La vicenda viene portata all’attenzione internazionale anche da reporter senza frontiere, mentre l’Unione Europea denuncia la detenzione definendola arbitraria e illegale. Per mesi non si hanno notizie fino al 10 ottobre del 2024, quando viene comunicata la sua morte, in circostanze non dichiarate, avvenuta per cause naturali il 19 settembre 2024. Appena la notizia della morte di Viktoriia si diffonde, sono in molti a chiedere che venga fatta un’indagine più approfondita ipotizzando un potenziale omicidio e un crimine di guerra. ‘’Per mia figlia, il giornalismo era la cosa più importante della sua vita, era molto devota alla sua professione", ha affermato il padre.

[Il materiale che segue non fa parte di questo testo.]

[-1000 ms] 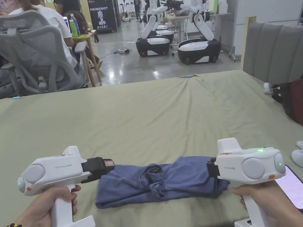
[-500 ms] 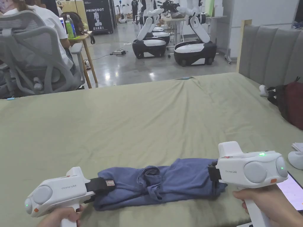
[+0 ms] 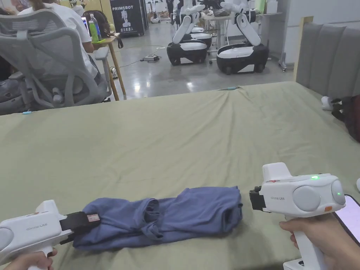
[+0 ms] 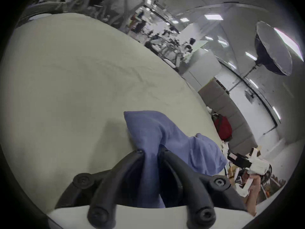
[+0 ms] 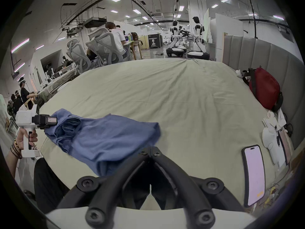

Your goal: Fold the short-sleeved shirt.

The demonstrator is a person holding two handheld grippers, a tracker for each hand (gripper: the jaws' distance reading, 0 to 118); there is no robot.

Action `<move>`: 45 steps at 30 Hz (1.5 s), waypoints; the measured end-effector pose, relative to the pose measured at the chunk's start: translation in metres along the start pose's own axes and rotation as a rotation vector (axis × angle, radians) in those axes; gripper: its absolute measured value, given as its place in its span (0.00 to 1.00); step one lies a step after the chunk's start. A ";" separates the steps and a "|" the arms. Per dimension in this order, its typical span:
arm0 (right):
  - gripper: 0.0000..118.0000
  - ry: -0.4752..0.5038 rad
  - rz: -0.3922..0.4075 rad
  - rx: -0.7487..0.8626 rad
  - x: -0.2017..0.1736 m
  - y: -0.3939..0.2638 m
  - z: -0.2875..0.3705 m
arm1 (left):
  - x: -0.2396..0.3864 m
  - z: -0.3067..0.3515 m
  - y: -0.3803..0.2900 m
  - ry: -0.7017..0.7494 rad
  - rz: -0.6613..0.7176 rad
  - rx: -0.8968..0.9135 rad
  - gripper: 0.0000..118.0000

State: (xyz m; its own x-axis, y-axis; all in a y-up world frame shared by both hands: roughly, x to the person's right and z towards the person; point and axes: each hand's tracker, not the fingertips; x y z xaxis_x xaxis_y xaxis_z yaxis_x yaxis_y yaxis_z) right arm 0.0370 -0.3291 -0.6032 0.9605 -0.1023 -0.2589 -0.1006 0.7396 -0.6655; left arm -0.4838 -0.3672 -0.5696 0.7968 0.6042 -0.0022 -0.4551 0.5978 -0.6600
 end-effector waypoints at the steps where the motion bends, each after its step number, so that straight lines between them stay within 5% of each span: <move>1: 0.00 0.002 0.002 -0.002 -0.001 0.000 -0.001 | 0.001 0.002 -0.001 -0.002 0.025 -0.002 0.09; 14: 0.00 0.009 -0.001 -0.004 0.003 0.000 -0.004 | 0.122 0.003 0.021 -0.392 -0.025 0.013 0.09; 24: 0.00 -0.008 -0.045 0.005 0.023 -0.011 0.013 | 0.196 -0.143 -0.026 -0.319 -0.136 -0.254 0.09; 29: 0.00 -0.038 -0.055 0.009 0.037 -0.014 0.021 | 0.200 -0.158 -0.043 -0.312 -0.154 -0.294 0.12; 31: 0.00 -0.045 -0.061 0.009 0.042 -0.015 0.021 | 0.196 -0.148 -0.034 -0.364 -0.116 -0.279 0.37; 33: 0.00 -0.049 -0.068 0.009 0.044 -0.015 0.021 | 0.191 -0.133 -0.020 -0.387 -0.110 -0.261 0.95; 34: 0.00 -0.050 -0.070 0.009 0.044 -0.015 0.020 | 0.191 -0.116 -0.019 -0.398 -0.103 -0.206 1.00; 38: 0.00 -0.039 -0.080 0.016 0.042 -0.015 0.018 | 0.168 -0.084 -0.002 -0.369 -0.074 -0.103 0.95; 40: 0.00 -0.027 -0.077 0.018 0.039 -0.014 0.017 | 0.153 -0.074 0.000 -0.349 -0.067 -0.097 0.65; 42: 0.00 -0.022 -0.070 0.015 0.037 -0.013 0.015 | 0.150 -0.068 -0.003 -0.277 -0.077 -0.096 0.04; 45: 0.00 -0.019 -0.066 0.017 0.035 -0.012 0.015 | 0.152 -0.070 -0.009 -0.258 -0.088 -0.106 0.00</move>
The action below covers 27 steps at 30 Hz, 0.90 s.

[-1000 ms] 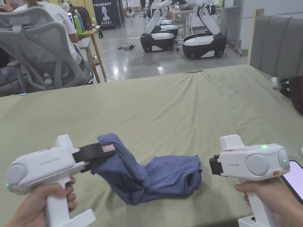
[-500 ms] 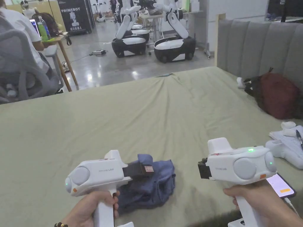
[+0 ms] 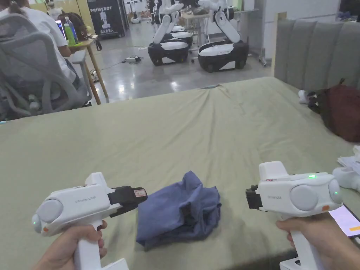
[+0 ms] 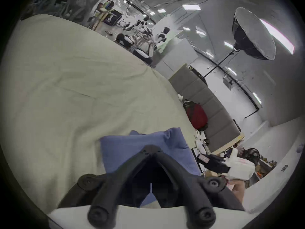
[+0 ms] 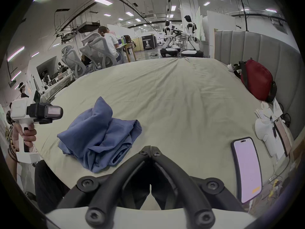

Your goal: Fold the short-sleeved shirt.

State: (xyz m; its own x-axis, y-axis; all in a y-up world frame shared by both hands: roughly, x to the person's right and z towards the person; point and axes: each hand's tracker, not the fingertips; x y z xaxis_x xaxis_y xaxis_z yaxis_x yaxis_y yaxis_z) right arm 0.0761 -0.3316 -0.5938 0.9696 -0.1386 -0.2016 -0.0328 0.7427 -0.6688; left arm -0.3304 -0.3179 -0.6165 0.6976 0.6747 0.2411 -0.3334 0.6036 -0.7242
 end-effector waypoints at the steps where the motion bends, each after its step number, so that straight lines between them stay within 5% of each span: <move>1: 0.00 0.002 -0.002 0.003 0.000 0.000 0.000 | -0.003 -0.006 0.004 -0.040 -0.006 -0.026 0.00; 16: 0.00 -0.036 -0.044 0.021 0.022 -0.010 0.030 | 0.051 -0.167 -0.040 -0.061 -0.089 -0.302 0.00; 21: 0.00 0.006 -0.043 0.048 0.008 0.002 0.034 | 0.061 -0.142 -0.032 -0.080 -0.185 -0.271 0.00; 27: 0.00 0.163 0.004 0.044 -0.048 0.029 -0.007 | 0.043 -0.059 -0.006 -0.121 -0.104 -0.113 0.00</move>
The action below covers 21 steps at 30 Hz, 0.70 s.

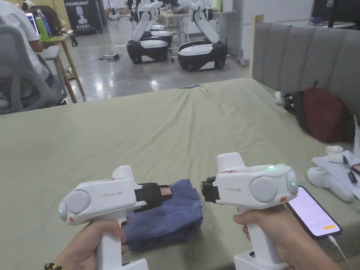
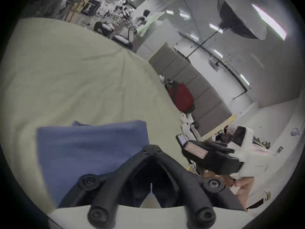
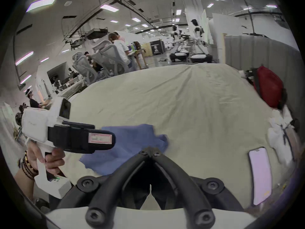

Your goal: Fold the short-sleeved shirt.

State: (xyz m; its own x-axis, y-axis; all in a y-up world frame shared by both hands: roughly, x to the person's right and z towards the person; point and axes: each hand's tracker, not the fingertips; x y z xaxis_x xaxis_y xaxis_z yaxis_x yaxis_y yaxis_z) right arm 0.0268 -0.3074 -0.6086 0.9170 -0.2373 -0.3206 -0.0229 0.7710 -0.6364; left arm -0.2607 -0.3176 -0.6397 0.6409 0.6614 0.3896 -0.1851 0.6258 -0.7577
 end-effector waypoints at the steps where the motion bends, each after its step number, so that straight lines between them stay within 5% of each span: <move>1: 0.00 0.011 -0.011 -0.015 -0.006 0.001 -0.012 | -0.004 0.015 0.000 0.026 -0.027 0.014 0.00; 8: 0.00 0.023 -0.025 -0.138 -0.011 -0.015 -0.071 | -0.038 0.077 -0.013 0.133 -0.005 0.063 0.00; 10: 0.00 -0.014 -0.017 -0.156 -0.004 -0.024 -0.085 | -0.048 0.079 -0.016 0.136 0.053 0.053 0.40; 12: 0.00 0.003 -0.058 -0.151 0.006 -0.031 -0.091 | -0.058 0.076 -0.018 0.122 0.121 0.034 1.00; 21: 0.00 0.023 -0.087 -0.133 0.009 -0.031 -0.086 | -0.077 0.015 -0.029 0.135 0.203 -0.002 0.92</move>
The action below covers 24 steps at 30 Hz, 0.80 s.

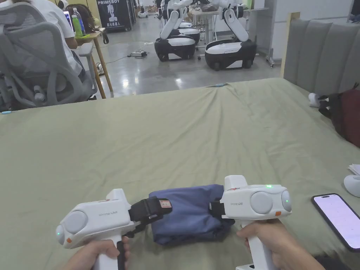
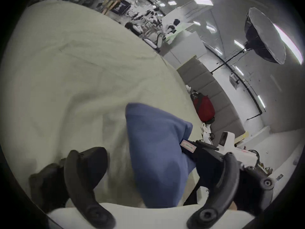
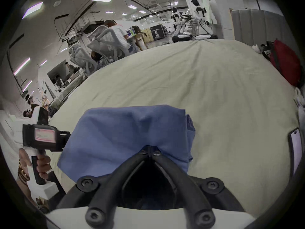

Questa donna era nota tra i colleghi per la sua determinazione e per la volontà di andare dove nessuno aveva il coraggio di spingersi. Nonostante le raccomandazioni dei colleghi e del padre, veterano di guerra, Viktoriia aveva deciso di andare personalmente nei territori occupati, convinta che fosse suo dovere dare voce agli ucraini rimasti sotto il controllo russo. Era determinata a portare a conoscenza del mondo la verità sulla brutale guerra di aggressione della Russia e sulla sua occupazione illegale dell'Ucraina. Voleva raccontare la rete di prigioni segrete in cui i russi hanno rinchiuso migliaia di ucraini (si stima fino a 16mila) accusati di collaborazionismo, di resistere all'occupazione o semplicemente solo perché soldati, arrestati senza incriminazioni e senza possibilità di comunicare con l'esterno. In questi anni di guerra, i giornalisti ucraini sono andati raramente nei territori occupati russi, zone considerate per loro altamente rischiose. Lei è la prima reporter ucraina morta in una prigione russa. Il suo destino, svelato solo dalla tenacia di colleghi e familiari, è diventato l’emblema della brutalità subita da chi osa raccontare ciò che non dovrebbe essere visto.